A former Zionist leader who speaks fluent Hebrew, Yakobashvili credited Israeli defense companies with "enabling us to train our army and giving us the possibility to withstand the Russians," but termed the Israeli government's decision to stop arms exports to his country "a disgrace." 
He said the West should have responded by "deploying NATO troops to defend Georgia's vital infrastructure," and that "Israel is betraying us, along with the European countries and the United States." 

Referring to rioting by Russian militia groups in villages surrounding Gori, Yakobashvili said: "Today there was a Cossack pogrom against the local population. As a Jew that gives me a different feeling." 

Yakobashvili blasted Israel's decision to suspend defense aid to Georgia: "Israel did it at the Russians' behest. It aided the terrorists, the Russians. It's a disgrace. I don't know what it received in return, I only see that Hezbollah continues to get Russian arms, and plenty of it." 

"Israel should protect the interests it has here," he continued. "There are many Israeli businesspeople who invested money, and a country should protect its citizens' investments." 

He ascribed Georgia's feisty military ability to Israeli training, and said that Russian experts had told him "they never believed Georgia has such an army and that they would encounter such resistance." 

Yakobashvili claimed the Georgian forces had destroyed Russia's 58th army and downed 17 planes and three helicopters (data unsubstantiated by other sources). Eventually they had to retreat, he said, because "Russia deployed 30,000 soldiers and a thousand tanks. Our people are not suicidal - we don't want our soldiers to remain in the field and be killed by Russian planes." 

The minister claimed that the Abkhazian minority had carried out "ethnic cleansing" in that breakaway region in recent years by expelling members of other ethnic groups, and had supplied weapons to separatists in Ossetia for attacks on Georgian villages. 

He was in Tskhinvali, Ossetia, last week, hours before fighting broke out there. "The separatists fired at Georgian villages.
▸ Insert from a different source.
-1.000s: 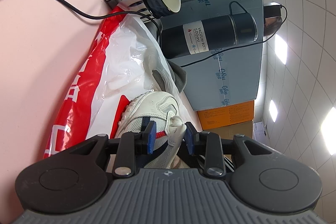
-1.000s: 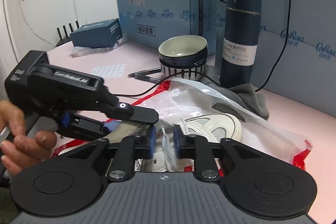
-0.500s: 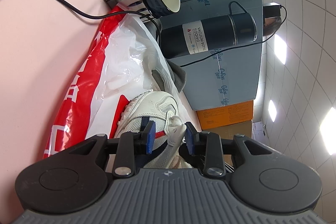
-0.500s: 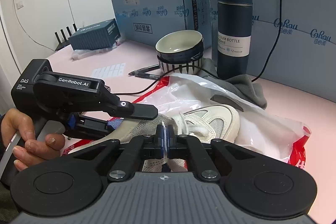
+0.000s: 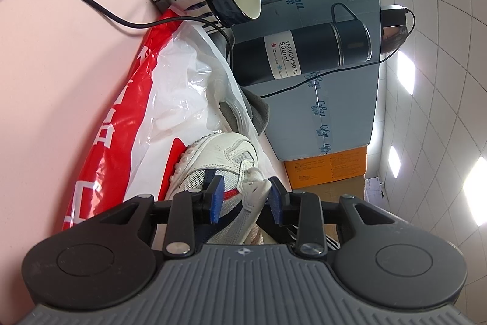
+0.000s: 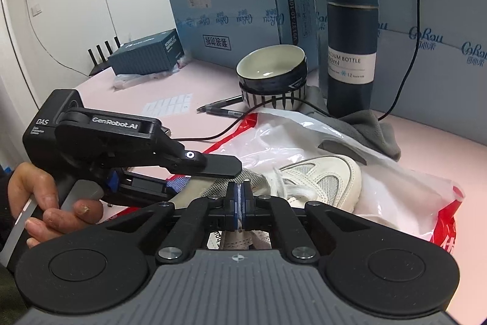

We returned fire and asked the Russians to order the Ossetians to stop. The Russian representative told me we have to agree to a total cease-fire and that President Saakashvili had issued such an order to our army, and we did not return fire, even when they bombarded two of our villages. I told the president we should pay the price, just let there be peace. But when we found out that they were continuing to transfer more weapons through the Roki Tunnel [between Russia and Ossetia], we had to attack. It was a matter of screwing or being screwed." 

Despite the Russian army's advance toward Tbilisi yesterday, Yakobashvili said he believes the cease-fire reached through French mediation will hold.